Asian Bloc: Women in the Asian bloc are not heavily affected by war, although, many women suffer from breast and cervical cancer and do not have access to the proper tools and equipment. The Asian bloc is not known for helping women in areas of war and improving their access to healthcare.
Middle Eastern Bloc: Currently, many nations within the middle east are being torn apart by war and many women are not receiving the necessary health care. Many countries are either overwhelmed by war victims and cannot use equipment to treat women or refuse to help women in the first place. Either way, many women are not receiving the necessary treatment and are in dire need of increased access to healthcare.
Questions to Consider:
How limited is women’s access to healthcare in your country? Does it differ from regions of war?
What measures/initiatives has your country taken to provide more healthcare to women in areas of war?
What are some causes of women’s limited access to healthcare? I.e. political, economic, cultural, social, etc.
To what extent is your country willing to increase women’s access to healthcare in areas of war without infringing on social and cultural traditions?

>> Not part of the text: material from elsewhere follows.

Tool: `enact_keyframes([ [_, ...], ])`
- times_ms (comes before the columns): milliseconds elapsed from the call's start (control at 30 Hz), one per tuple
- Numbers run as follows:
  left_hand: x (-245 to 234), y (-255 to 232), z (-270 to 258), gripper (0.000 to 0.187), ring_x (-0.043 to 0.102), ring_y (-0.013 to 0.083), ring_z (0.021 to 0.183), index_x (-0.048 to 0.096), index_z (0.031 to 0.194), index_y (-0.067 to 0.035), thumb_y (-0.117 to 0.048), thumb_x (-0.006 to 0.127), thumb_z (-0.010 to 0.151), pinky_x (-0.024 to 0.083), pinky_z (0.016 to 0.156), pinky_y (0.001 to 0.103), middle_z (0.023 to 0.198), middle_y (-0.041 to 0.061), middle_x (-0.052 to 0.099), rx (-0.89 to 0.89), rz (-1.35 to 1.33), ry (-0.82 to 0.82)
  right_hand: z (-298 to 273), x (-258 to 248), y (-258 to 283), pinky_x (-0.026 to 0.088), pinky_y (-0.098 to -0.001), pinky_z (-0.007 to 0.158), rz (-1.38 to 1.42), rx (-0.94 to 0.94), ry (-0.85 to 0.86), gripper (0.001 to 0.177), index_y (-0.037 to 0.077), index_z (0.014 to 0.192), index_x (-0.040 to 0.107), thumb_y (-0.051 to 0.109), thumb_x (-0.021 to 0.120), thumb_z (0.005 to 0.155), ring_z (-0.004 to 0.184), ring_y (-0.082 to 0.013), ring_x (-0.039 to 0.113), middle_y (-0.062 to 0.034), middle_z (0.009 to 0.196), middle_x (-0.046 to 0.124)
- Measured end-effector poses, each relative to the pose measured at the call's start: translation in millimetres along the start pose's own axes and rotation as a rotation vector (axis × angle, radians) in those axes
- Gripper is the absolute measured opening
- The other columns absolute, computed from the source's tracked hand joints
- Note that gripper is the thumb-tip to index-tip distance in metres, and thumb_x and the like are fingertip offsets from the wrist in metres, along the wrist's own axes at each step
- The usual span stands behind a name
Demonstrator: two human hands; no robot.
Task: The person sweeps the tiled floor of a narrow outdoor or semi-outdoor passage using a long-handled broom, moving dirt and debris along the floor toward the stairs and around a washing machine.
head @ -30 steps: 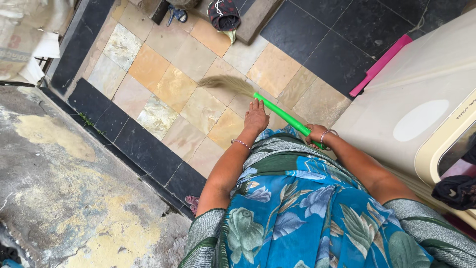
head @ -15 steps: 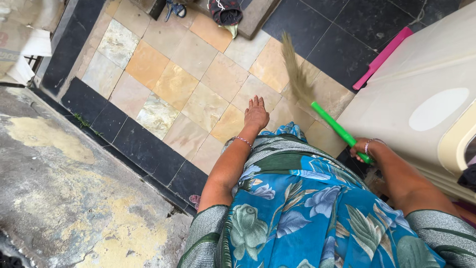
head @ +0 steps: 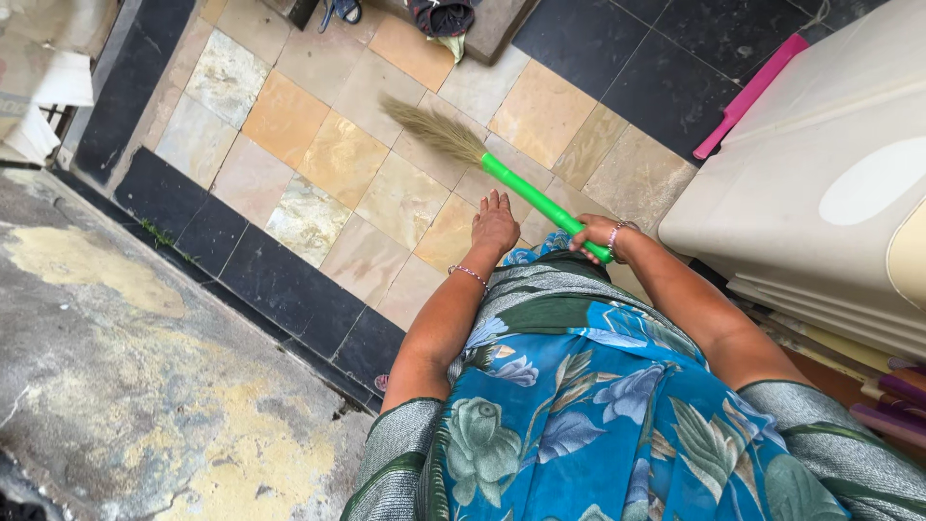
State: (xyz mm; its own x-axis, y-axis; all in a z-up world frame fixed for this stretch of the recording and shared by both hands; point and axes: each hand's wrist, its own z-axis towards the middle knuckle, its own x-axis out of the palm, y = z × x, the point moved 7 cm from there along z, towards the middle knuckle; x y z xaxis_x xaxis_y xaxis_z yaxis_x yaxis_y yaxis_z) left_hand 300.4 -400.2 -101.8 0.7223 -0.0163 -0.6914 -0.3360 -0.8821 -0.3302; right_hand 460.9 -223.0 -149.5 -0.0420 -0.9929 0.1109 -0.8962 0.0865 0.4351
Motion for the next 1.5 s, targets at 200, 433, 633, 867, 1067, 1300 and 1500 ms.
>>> enact_keyframes([
  [200,3,-18,2,0.074,0.014,0.0325,0.158,0.023,0.162,-0.009,-0.021,0.052,0.095,0.025,0.124,0.050,0.171,0.011,0.014,0.055,0.012,0.024,-86,-68,-64,0.044,-0.0351,0.040,-0.028,0.009,-0.400,0.086,0.024,0.152,0.047,-0.005,0.069,0.075,0.047,-0.0179,0.053,-0.0129,0.077,0.068],
  [433,-12,-41,-7,0.082,0.013,0.0326,0.157,0.016,0.163,-0.009,-0.024,0.058,0.095,0.024,0.123,0.052,0.172,0.011,0.008,0.121,-0.005,-0.101,-154,-103,-143,0.048,-0.0380,0.042,0.442,0.011,-0.591,0.069,0.017,0.140,0.051,-0.007,0.065,0.076,0.050,-0.0206,0.056,-0.0140,0.077,0.064],
  [633,-28,-55,-12,0.082,0.013,0.0329,0.157,0.015,0.163,-0.010,-0.026,0.060,0.097,0.025,0.123,0.053,0.172,0.011,0.009,0.170,0.020,-0.143,-123,-110,-117,0.052,-0.0388,0.045,0.411,0.076,-0.601,0.032,0.002,0.116,0.058,0.001,0.066,0.085,0.052,-0.0208,0.058,-0.0134,0.078,0.064],
  [867,-24,-47,-5,0.084,0.012,0.0311,0.158,0.015,0.162,-0.008,-0.029,0.062,0.096,0.023,0.124,0.052,0.172,0.010,0.009,0.143,0.014,-0.118,-56,-86,-54,0.052,-0.0417,0.044,-0.271,0.153,-0.514,0.063,0.011,0.130,0.060,-0.002,0.078,0.072,0.052,-0.0268,0.064,-0.0181,0.081,0.070],
  [1067,-20,-35,-3,0.085,0.012,0.0313,0.158,0.016,0.162,-0.008,-0.028,0.063,0.095,0.024,0.124,0.051,0.172,0.010,0.008,0.115,0.024,-0.073,-34,-30,-38,0.057,-0.0417,0.046,-0.451,0.065,-0.396,0.076,0.019,0.139,0.057,0.002,0.079,0.068,0.054,-0.0266,0.069,-0.0168,0.085,0.075],
  [1300,-12,-48,3,0.083,0.012,0.0316,0.158,0.017,0.163,-0.007,-0.027,0.061,0.095,0.024,0.124,0.051,0.172,0.011,0.010,0.145,0.034,-0.052,-128,-53,-119,0.055,-0.0379,0.054,-0.458,0.136,-0.640,0.092,0.033,0.154,0.043,0.010,0.080,0.072,0.058,-0.0271,0.070,-0.0182,0.091,0.075],
  [1500,-1,-60,10,0.082,0.012,0.0314,0.158,0.017,0.163,-0.008,-0.026,0.060,0.095,0.024,0.124,0.051,0.172,0.011,0.009,0.172,0.047,-0.023,-154,-83,-159,0.052,-0.0405,0.045,0.190,0.158,-0.766,0.068,0.016,0.135,0.051,-0.001,0.071,0.072,0.052,-0.0263,0.063,-0.0158,0.079,0.067],
])
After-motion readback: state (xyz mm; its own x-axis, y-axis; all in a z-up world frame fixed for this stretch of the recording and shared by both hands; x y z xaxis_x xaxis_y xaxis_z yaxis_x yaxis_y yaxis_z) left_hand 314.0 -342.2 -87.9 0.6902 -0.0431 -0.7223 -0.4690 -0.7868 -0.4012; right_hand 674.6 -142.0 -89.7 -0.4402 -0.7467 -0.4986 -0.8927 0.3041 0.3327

What are some solutions to increasing women’s access to healthcare in your country?
Sources:
“Report of the Commission on Womens Health in the African Region.” World Health Organization, 2017, www.afro.who.int/sites/default/files/2017-06/report-of-the-commission-on-womens-health-in-the-african-region---full-who_acreport-comp%20%281%29.pdf.
“WHAT WE DO.” Asian Women for Health, www.asianwomenforhealth.org/what-we-do.html.
“Armed Conflict and Child Mortality in Africa: a Geospatial Analysis.” The Lancet, www.thelancet.com/journals/lancet/article/PIIS0140-6736(18)31437-5/fulltext.
“United Nations: Women Living in War-Torn Countries Need Comprehensive Reproductive Health Services.” Center for Reproductive Rights, 2013, www.reproductiverights.org/press-room/united-nations-women-living-in-war-torn-countries-need-comprehensive-reproductive-health-.